=== Raw data ===
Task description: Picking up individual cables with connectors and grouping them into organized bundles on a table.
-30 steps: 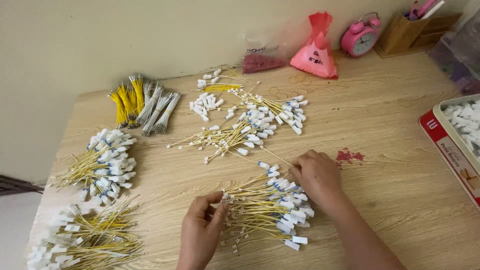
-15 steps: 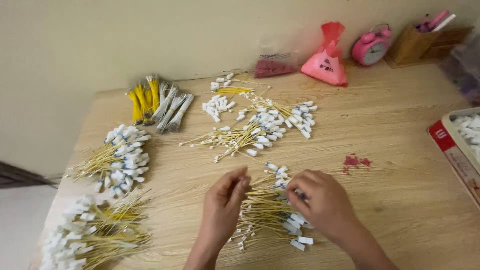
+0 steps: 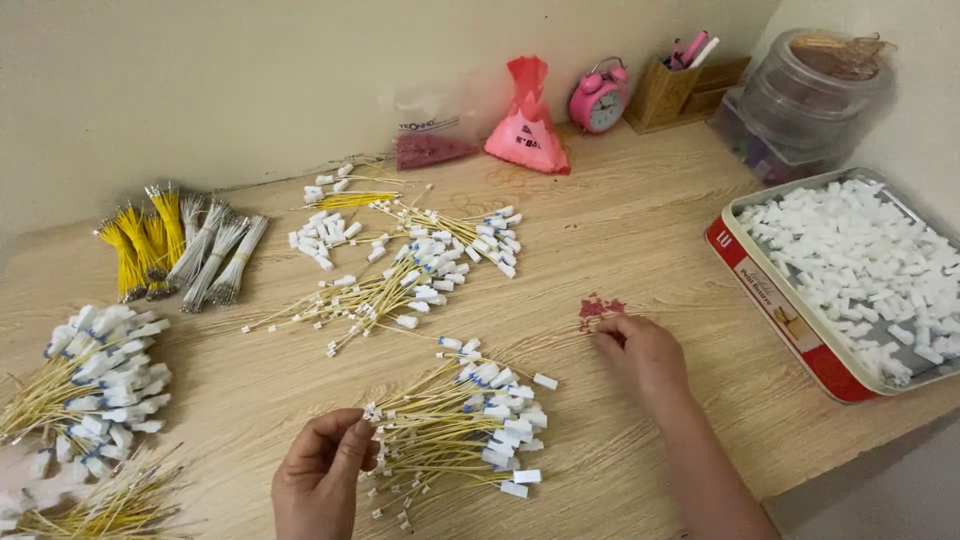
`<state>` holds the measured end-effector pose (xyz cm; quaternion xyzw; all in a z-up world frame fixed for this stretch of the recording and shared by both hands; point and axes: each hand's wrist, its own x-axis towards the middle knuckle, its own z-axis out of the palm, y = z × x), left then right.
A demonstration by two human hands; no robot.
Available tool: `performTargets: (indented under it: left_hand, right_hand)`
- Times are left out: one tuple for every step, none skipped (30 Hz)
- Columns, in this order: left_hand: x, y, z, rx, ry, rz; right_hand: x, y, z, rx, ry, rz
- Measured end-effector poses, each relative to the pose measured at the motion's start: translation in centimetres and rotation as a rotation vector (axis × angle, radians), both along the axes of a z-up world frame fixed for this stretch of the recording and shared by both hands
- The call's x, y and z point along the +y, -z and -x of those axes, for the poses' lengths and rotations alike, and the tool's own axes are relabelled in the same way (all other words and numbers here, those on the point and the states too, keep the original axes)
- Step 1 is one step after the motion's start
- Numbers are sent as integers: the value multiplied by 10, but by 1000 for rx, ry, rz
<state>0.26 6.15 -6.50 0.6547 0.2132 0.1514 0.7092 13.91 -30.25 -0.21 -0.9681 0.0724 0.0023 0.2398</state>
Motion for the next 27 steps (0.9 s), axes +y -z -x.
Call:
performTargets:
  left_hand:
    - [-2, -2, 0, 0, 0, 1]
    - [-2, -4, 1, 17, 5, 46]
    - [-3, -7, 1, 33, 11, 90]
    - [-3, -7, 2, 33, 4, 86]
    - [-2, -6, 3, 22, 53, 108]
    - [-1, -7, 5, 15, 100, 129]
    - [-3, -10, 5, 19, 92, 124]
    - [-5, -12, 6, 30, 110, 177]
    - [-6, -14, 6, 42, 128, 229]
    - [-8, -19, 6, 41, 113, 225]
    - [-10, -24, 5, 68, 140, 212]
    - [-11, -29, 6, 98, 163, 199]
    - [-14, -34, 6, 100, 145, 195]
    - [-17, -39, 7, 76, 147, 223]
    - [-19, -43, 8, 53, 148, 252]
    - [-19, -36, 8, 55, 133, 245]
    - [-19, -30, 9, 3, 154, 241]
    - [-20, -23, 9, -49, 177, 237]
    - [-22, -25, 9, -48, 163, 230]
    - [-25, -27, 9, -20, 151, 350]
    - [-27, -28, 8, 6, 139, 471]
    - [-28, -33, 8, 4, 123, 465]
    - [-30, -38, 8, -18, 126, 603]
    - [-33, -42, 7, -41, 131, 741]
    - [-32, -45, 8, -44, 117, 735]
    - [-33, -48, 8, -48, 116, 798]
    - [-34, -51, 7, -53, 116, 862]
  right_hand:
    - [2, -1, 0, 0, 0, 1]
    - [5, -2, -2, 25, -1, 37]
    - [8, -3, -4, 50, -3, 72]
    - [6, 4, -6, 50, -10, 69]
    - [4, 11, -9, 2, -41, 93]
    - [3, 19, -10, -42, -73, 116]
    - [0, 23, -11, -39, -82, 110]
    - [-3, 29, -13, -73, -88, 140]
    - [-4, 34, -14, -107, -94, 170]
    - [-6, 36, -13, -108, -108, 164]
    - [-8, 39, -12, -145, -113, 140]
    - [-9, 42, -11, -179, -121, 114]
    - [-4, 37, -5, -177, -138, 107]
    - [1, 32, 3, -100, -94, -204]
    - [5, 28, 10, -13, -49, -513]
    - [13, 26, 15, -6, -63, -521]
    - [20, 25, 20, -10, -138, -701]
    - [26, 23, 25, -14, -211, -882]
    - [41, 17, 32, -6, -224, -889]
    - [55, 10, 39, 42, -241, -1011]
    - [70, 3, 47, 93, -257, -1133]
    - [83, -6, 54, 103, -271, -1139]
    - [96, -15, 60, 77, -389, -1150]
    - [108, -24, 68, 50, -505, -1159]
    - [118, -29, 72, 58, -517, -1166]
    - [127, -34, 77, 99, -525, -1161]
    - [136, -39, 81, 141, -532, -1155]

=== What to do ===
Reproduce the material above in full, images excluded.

=== Solution to this task ===
Task description: Picking up individual cables with connectors and grouping them into organized bundles on a table.
-30 steps: 
-15 steps: 
+0 steps: 
`<state>` holds the measured end-effector pose (xyz cm; quaternion xyzw; all in a z-up world frame fixed for this stretch of the recording and shared by both hands; point and axes: each hand's wrist, its own x-axis towards the middle knuckle, its own z-axis out of the palm, y = z × x), left then right.
A demonstration by two human hands; no robot.
Available tool: `performTargets: (indented under it: left_hand, right_hand)`
- Times are left out: one tuple for every step, none skipped (30 Hz)
- Columns, in this order: left_hand: x, y, z, rx, ry, rz; right_hand: x, y, z, rx, ry, rz
- Measured end-effector poses, each relative to the pose measured at the motion's start: translation in centimetres and rotation as a rotation vector (axis × angle, radians), both along the axes of a z-up world frame fixed for this stretch of the recording and shared by both hands
- The call's x, y and z point along the +y, -z and -x of those axes, for the poses' lengths and rotations alike, and the tool's own axes are relabelled in the same way (all other words and numbers here, those on the point and the states too, keep the original axes)
- Step 1 is one step after the motion's start
- Numbers are sent as integers: the value multiplied by 10, but by 1000 for rx, ry, rz
<state>0.26 6.15 -6.50 0.6547 0.2132 0.1514 0.7092 13.91 -30.25 -0.21 -0.9681 0.0724 0.0023 0.2398</state>
Motion for the next 27 steps (0.9 s), axes +y -z -x.
Call:
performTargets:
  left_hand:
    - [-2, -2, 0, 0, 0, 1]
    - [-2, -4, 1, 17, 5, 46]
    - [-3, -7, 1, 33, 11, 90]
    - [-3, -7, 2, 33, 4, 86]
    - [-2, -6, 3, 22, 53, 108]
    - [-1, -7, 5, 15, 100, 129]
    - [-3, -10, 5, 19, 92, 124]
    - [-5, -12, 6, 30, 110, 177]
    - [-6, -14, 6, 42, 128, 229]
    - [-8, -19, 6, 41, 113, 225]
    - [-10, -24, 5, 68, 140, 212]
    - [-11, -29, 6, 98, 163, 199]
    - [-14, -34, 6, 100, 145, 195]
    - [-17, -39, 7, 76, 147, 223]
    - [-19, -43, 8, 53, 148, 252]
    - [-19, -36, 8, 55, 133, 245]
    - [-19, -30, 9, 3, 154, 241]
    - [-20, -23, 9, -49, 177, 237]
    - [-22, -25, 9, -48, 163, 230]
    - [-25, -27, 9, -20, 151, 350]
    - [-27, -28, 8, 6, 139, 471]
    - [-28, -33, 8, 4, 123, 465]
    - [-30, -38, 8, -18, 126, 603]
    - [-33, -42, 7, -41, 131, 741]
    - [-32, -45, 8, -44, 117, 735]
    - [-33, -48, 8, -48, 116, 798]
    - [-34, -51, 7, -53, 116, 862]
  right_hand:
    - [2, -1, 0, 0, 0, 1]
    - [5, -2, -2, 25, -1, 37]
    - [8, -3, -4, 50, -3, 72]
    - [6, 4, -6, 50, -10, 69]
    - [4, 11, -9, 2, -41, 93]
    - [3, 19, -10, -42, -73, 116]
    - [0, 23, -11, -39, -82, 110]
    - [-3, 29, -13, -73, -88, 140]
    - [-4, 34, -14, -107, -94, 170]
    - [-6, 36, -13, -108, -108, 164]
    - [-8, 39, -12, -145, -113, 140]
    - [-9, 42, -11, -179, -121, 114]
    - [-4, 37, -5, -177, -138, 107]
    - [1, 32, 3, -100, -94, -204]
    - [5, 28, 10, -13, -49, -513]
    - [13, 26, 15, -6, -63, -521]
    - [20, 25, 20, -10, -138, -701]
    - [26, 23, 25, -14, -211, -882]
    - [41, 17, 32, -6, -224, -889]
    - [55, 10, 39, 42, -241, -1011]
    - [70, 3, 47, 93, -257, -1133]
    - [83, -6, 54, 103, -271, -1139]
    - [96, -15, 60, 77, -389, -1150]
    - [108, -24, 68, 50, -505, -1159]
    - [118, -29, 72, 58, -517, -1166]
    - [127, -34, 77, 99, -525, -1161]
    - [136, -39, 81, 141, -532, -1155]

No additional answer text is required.